» What you are asked to do
Taking the entries below from the top, restate each line exactly and end with the line containing "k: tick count".
Information supplied: Begin
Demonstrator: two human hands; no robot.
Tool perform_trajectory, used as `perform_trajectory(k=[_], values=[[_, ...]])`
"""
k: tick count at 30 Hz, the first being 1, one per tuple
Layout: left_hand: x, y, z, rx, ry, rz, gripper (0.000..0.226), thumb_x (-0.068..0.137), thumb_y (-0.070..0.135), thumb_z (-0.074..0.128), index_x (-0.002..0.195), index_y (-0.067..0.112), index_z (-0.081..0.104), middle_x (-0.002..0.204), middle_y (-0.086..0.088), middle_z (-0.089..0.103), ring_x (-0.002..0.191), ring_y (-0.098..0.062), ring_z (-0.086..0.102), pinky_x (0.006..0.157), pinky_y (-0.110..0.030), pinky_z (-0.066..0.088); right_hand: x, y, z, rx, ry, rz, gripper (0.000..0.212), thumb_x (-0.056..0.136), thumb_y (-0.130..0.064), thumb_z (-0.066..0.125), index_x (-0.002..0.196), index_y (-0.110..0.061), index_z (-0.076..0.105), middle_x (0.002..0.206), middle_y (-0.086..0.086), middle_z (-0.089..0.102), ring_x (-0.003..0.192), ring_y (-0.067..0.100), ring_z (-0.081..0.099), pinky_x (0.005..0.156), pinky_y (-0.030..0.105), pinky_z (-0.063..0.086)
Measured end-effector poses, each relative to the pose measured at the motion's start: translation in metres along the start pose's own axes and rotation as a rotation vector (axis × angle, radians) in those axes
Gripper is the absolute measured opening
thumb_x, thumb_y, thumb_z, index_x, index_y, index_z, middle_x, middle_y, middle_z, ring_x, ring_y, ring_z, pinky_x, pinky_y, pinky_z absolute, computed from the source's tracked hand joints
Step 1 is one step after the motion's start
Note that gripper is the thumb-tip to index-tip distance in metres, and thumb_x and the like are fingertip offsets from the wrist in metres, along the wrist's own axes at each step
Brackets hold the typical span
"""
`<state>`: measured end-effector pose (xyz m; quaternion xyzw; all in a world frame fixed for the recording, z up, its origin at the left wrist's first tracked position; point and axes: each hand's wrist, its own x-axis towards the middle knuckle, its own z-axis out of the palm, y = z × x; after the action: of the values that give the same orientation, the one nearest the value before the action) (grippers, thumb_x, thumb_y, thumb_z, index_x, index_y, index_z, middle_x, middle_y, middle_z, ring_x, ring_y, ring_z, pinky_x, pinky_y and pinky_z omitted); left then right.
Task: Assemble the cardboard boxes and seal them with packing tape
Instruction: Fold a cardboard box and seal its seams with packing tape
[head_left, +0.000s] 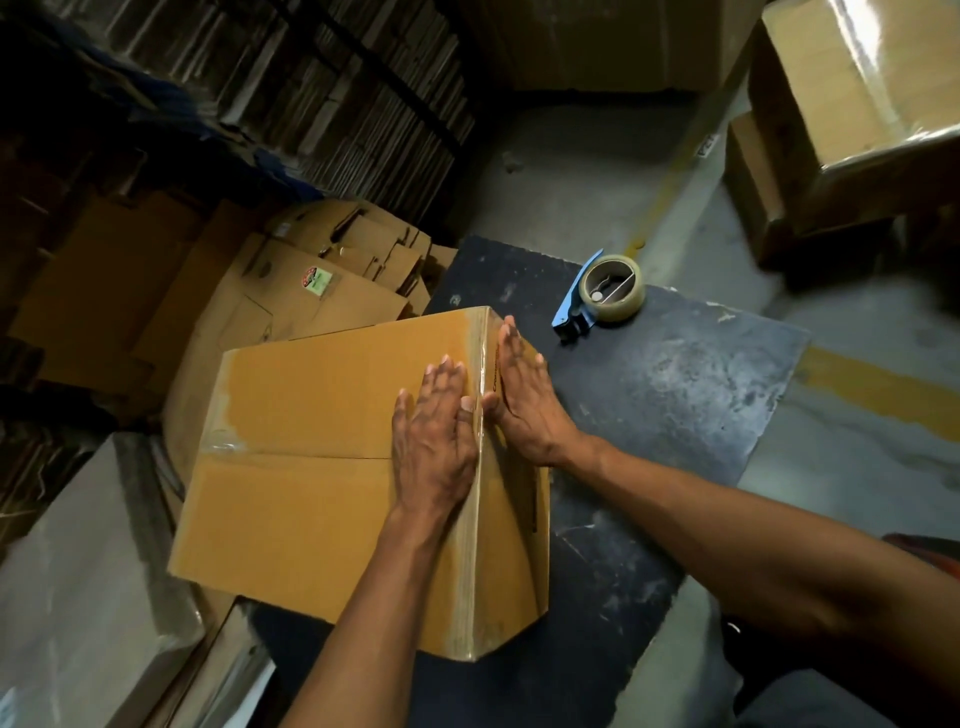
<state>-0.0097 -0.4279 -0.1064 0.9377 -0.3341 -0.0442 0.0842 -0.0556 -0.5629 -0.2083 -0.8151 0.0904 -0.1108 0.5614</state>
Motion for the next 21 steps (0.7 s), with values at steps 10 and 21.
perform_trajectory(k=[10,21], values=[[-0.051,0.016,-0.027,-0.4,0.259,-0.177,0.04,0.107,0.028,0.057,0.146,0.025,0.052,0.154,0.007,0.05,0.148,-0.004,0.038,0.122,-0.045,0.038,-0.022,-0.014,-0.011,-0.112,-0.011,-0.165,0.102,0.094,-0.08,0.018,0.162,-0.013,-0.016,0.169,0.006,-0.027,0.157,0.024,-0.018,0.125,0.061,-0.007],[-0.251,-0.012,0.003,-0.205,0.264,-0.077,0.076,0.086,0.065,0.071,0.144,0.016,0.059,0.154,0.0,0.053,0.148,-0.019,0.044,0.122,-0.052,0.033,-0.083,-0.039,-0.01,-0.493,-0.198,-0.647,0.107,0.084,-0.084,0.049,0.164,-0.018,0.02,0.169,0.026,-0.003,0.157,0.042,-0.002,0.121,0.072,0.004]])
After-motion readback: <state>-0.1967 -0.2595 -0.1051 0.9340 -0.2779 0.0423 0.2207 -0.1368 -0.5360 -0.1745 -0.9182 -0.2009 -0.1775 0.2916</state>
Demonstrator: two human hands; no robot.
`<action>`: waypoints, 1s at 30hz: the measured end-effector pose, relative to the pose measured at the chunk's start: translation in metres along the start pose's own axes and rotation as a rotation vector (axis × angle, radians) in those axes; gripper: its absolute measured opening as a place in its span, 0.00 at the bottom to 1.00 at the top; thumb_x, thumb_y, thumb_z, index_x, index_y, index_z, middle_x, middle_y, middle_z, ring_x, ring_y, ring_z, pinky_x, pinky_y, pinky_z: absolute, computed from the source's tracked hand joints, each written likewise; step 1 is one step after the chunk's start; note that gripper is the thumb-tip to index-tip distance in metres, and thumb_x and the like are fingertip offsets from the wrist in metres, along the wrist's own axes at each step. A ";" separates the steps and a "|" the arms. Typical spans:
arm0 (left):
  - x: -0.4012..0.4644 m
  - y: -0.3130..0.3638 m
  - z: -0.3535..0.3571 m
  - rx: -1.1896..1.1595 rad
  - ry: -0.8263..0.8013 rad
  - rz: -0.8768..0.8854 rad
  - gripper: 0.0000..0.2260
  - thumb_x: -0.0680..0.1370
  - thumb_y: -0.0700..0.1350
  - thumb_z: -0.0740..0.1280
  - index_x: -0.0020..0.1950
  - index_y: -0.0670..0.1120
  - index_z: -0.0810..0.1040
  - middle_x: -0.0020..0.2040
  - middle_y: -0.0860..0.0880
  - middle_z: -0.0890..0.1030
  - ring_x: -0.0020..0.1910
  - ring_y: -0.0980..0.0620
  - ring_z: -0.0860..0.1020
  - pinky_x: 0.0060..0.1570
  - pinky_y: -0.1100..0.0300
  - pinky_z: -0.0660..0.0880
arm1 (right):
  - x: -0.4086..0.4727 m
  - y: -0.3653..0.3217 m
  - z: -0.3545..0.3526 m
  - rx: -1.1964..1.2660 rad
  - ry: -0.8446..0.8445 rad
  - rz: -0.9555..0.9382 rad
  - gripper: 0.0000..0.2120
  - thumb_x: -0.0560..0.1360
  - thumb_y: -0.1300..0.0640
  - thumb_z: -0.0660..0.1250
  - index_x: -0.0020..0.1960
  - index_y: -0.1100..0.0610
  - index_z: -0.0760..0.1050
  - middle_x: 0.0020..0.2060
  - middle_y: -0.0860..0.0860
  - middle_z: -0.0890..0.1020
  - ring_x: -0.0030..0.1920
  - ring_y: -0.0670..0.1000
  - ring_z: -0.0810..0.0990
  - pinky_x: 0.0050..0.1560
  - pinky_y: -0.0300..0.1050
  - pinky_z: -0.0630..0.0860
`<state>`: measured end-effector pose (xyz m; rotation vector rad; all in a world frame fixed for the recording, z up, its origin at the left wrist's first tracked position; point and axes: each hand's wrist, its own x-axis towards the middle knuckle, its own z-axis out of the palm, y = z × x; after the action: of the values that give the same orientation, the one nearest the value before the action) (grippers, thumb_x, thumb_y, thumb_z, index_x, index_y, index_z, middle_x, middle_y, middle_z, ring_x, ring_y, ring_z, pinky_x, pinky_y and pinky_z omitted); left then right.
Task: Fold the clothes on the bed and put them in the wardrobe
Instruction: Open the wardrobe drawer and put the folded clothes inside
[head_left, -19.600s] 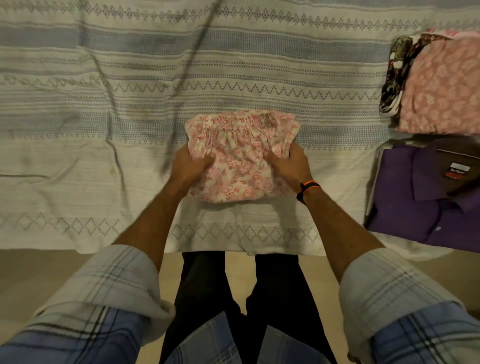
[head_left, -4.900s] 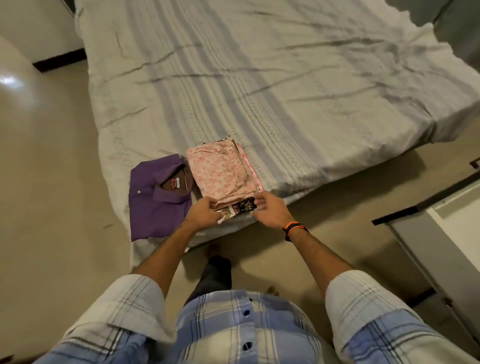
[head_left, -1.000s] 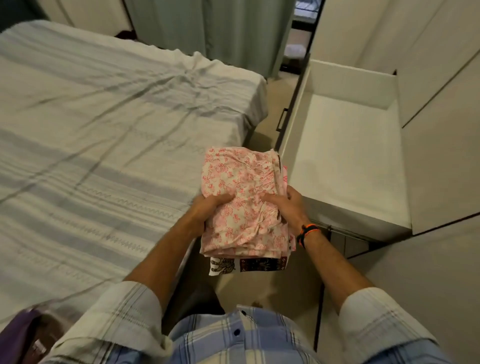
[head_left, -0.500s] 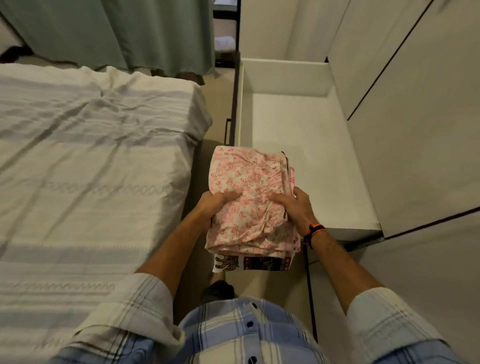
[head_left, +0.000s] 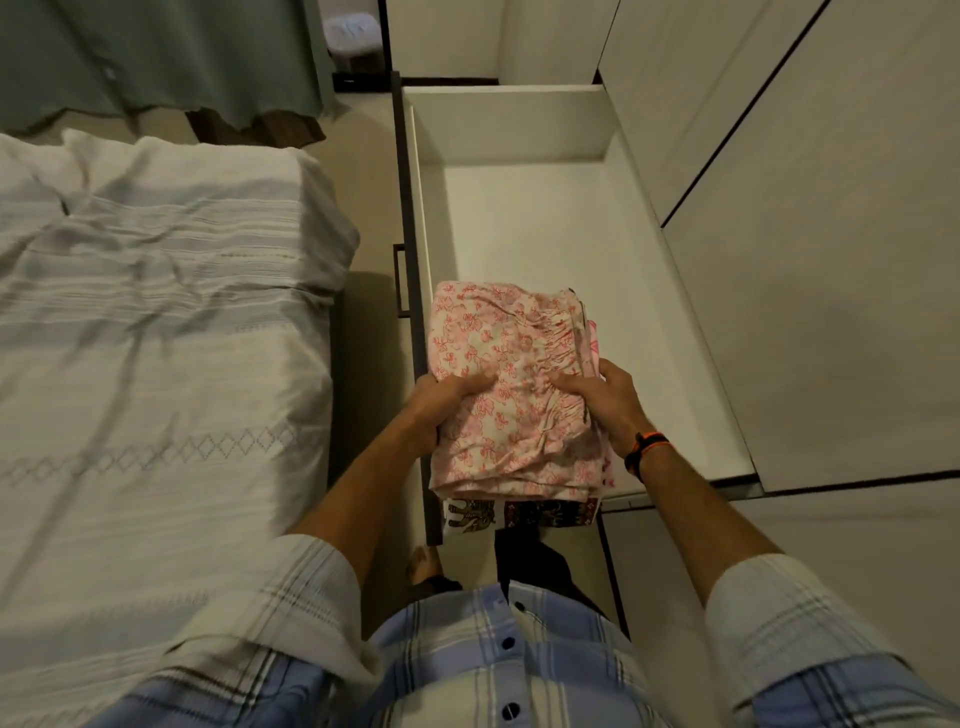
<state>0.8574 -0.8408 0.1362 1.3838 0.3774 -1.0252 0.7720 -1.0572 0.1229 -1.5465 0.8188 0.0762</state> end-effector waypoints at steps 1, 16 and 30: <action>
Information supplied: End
» Exercise result
Demonstrator: two human hands; no robot.
Tool perform_trajectory, used as `perform_trajectory(k=[_], values=[[_, ...]])`
"""
k: tick count at 30 Hz, the first being 1, one per tuple

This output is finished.